Northeast Presbytery News Release

Associate Reformed Presbyterian Church


June 18, 2021

Northeast Presbytery, ARPC, at its Adjourned Meeting held on June 17, 2021, voted unanimously to both publicly and privately communicate its deep appreciation and thankfulness to Brent Turner, and to commend him for his faithful and exemplary work as Director of Christian Education Ministries for the General Synod.

Numerous expressions of support for Rev. Turner and the work and necessity of Christian Education Ministries were made by those in attendance.  It is the strong desire of Northeast Presbytery to express its “PROFOUND GRATITUDE” to Brent Turner, and to recognize the many who have come to know Jesus Christ through his labors and who have experienced abundant growth in their walk with Jesus Christ as a result of his exemplary service.

Rev. Jack Van Dyk, Moderator

Rev. GJ Gerard, Assistant to the Moderator



1 thought on “Northeast Presbytery News Release”

  1. The late Peter Marshall, former chaplain of the U.S. Senate, would tell the story of “The Keeper of the Spring.”

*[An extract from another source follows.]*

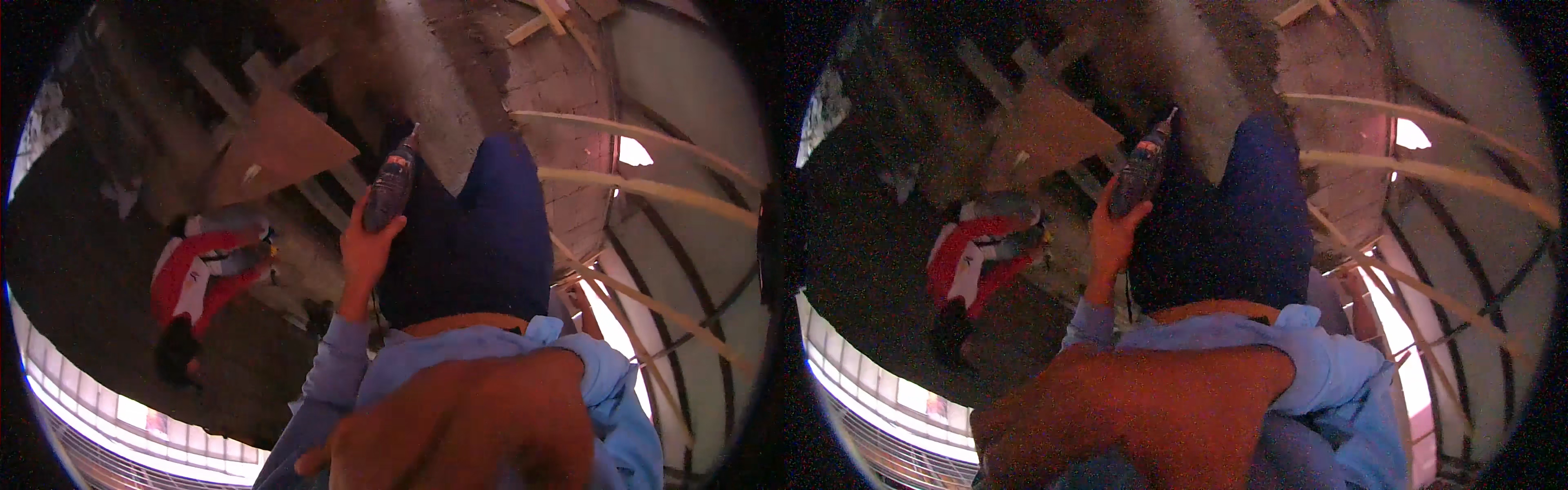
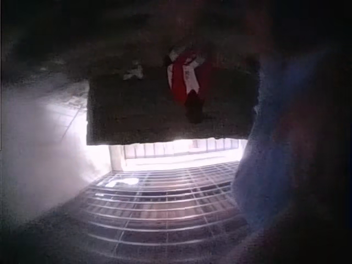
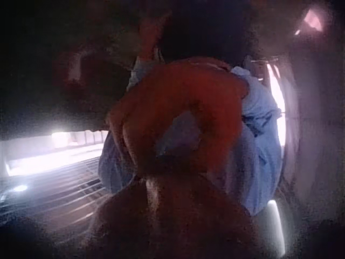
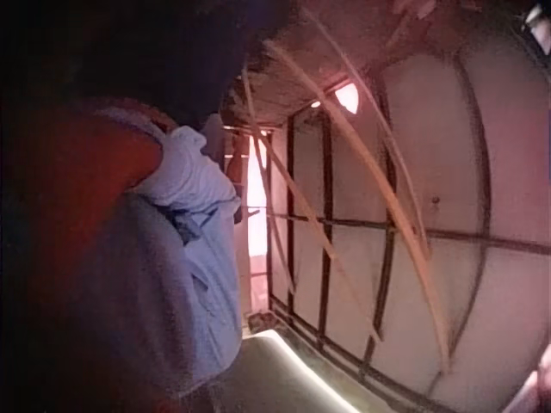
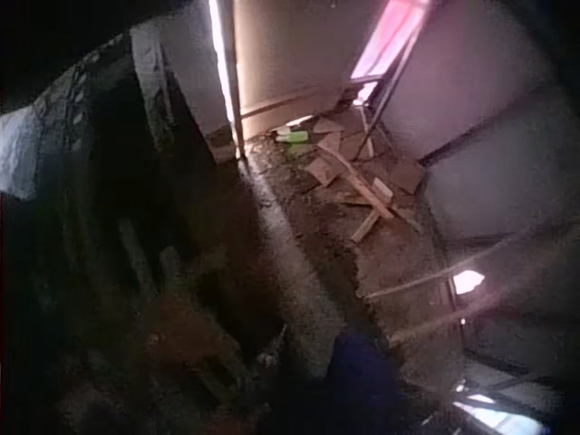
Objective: The person uses a cordless drill to bore holes into a concrete floor. They hold the drill with both hands and apply pressure to penetrate the surface, creating multiple holes in a row. The person repositions their feet and the drill several times to continue the drilling process.
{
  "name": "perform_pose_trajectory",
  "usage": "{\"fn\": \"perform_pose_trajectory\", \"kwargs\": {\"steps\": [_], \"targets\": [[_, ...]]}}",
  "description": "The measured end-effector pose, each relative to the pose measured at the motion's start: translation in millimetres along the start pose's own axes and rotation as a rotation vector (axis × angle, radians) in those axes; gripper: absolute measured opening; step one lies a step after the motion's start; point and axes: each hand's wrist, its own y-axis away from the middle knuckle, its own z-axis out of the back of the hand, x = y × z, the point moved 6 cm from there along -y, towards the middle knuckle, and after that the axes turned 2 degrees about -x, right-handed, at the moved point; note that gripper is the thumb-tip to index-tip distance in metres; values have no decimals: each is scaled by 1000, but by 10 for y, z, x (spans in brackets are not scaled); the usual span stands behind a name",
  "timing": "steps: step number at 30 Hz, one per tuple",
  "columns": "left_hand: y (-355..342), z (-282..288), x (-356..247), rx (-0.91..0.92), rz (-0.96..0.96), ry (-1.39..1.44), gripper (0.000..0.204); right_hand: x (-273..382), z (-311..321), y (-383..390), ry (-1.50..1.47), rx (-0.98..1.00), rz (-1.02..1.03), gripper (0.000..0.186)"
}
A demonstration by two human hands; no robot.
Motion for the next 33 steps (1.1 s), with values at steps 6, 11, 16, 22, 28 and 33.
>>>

    An elderly, quiet forest dweller lived high above an Austrian village along the eastern slopes of the Alps. The old gentleman had been hired many years ago by a young town council to clear away the debris from the pools of water up in the mountain crevices that fed the lovely spring flowing through their town. With faithful, silent regularity, he patrolled the hills, removed the leaves and branches, and wiped away the silt that would otherwise choke and contaminate the fresh flow of water.

    By and by, the village became a popular attraction for vacationers. Graceful swans floated along the crystal-clear spring, the millwheels of various businesses located near the water turned day and night, farmlands were naturally irrigated, and the view from restaurants was picturesque beyond description.

    Years passed. One evening the town council met for its semi-annual meeting. As they reviewed the budget, one man’s eye caught the salary figure being paid to the obscure keeper of the spring. Said the keeper of the purse, “Who is the old man? Why do we keep him on year after year? No one ever sees him. For all we know the strange ranger of the hills is doing us no good. He isn’t necessary any longer!” By a unanimous vote, they dispensed with the old man’s services.

    For several weeks nothing changed. By early autumn the trees began to shed their leaves. Small branches snapped off and fell into the pools, hindering the rushing flow of sparkling water. One afternoon someone noticed a slight yellowish-brown tint in the spring. A couple days later that water was much darker. Within another week, a slimy film covered sections of the water along the banks and a foul odor was soon detected. The mill wheels moved more slowly, some finally ground to a halt. Swans left as did the tourists. Clammy fingers of disease and sickness reached deeply into the village.

    Quickly, the embarrassed council called a special meeting. Realizing their gross error in judgment, they hired back the old keeper of the spring. Within a few weeks the veritable river of life began to clear up. The wheels started to turn, and new life returned to the hamlet in the Alps once again.

    We thank Brent Turner for his unheralded service as the keeper of the spring.